Mr. Hayne concluded one of his speeches with a declaration of the seriousness of the Southern resistance to the tariff, and with a feeling appeal to senators on all sides of the house to meet their Southern brethren in the spirit of conciliation, and restore harmony to a divided people by removing from among them the never-failing source of contention. He said:

"Let not gentlemen so far deceive themselves as to suppose that the opposition of the South to the protecting system is not based on high and lofty principles. It has nothing to do with party politics, or the mere elevation of men. It rises far above all such considerations. Nor is it influenced chiefly by calculations of interest, but is founded in much nobler impulses.
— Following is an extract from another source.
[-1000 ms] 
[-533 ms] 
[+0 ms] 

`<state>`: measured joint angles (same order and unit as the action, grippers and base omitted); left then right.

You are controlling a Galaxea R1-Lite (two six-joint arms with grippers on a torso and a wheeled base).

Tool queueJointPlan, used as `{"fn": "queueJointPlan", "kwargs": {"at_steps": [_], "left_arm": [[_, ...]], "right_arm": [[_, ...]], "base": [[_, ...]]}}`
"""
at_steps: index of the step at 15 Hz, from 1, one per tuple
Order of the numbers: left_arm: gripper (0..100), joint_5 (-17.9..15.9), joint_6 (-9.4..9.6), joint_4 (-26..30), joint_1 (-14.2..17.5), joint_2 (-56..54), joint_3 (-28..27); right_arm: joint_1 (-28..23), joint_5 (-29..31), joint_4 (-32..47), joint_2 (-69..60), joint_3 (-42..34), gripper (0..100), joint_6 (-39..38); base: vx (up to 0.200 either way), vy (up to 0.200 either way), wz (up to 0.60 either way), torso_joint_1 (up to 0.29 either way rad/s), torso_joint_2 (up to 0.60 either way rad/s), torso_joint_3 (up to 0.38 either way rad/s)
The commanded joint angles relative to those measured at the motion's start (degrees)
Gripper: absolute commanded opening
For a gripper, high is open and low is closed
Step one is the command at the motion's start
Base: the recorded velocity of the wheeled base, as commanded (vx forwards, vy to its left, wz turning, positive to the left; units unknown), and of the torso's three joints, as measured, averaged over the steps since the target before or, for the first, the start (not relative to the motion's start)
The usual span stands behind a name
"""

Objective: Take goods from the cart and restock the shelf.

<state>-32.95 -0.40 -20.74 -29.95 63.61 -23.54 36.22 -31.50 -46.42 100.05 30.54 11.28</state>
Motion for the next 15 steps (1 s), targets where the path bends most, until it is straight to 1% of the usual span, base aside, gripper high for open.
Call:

The instinct of self-interest might have taught us an easier way of relieving ourselves from this oppression. It wanted but the will, to have supplied ourselves with every article embraced in the protective system, free of duty, without any other participation on our part than a simple consent to receive them. But, sir, we have scorned, in a contest for our rights, to resort to any but open and fair means to maintain them. The spirit with which we have entered into this business, is akin to that which was kindled in the bosom of our fathers when they were made the victims of oppression; and if it has not displayed itself in the same way, it is because we have ever cherished the strongest feelings of confraternity towards our brethren, and the warmest and most devoted attachment to the Union. If we have been, in any degree, divided among ourselves in this matter, the source of that division, let gentlemen be assured, has not arisen so much from any difference of opinion as to the true character of the oppression, as from the different degrees of hope of redress. All parties have for years past been looking forward to this crisis for the fulfilment of their hopes, or the confirmation of their fears. And God grant that the result may be auspicious.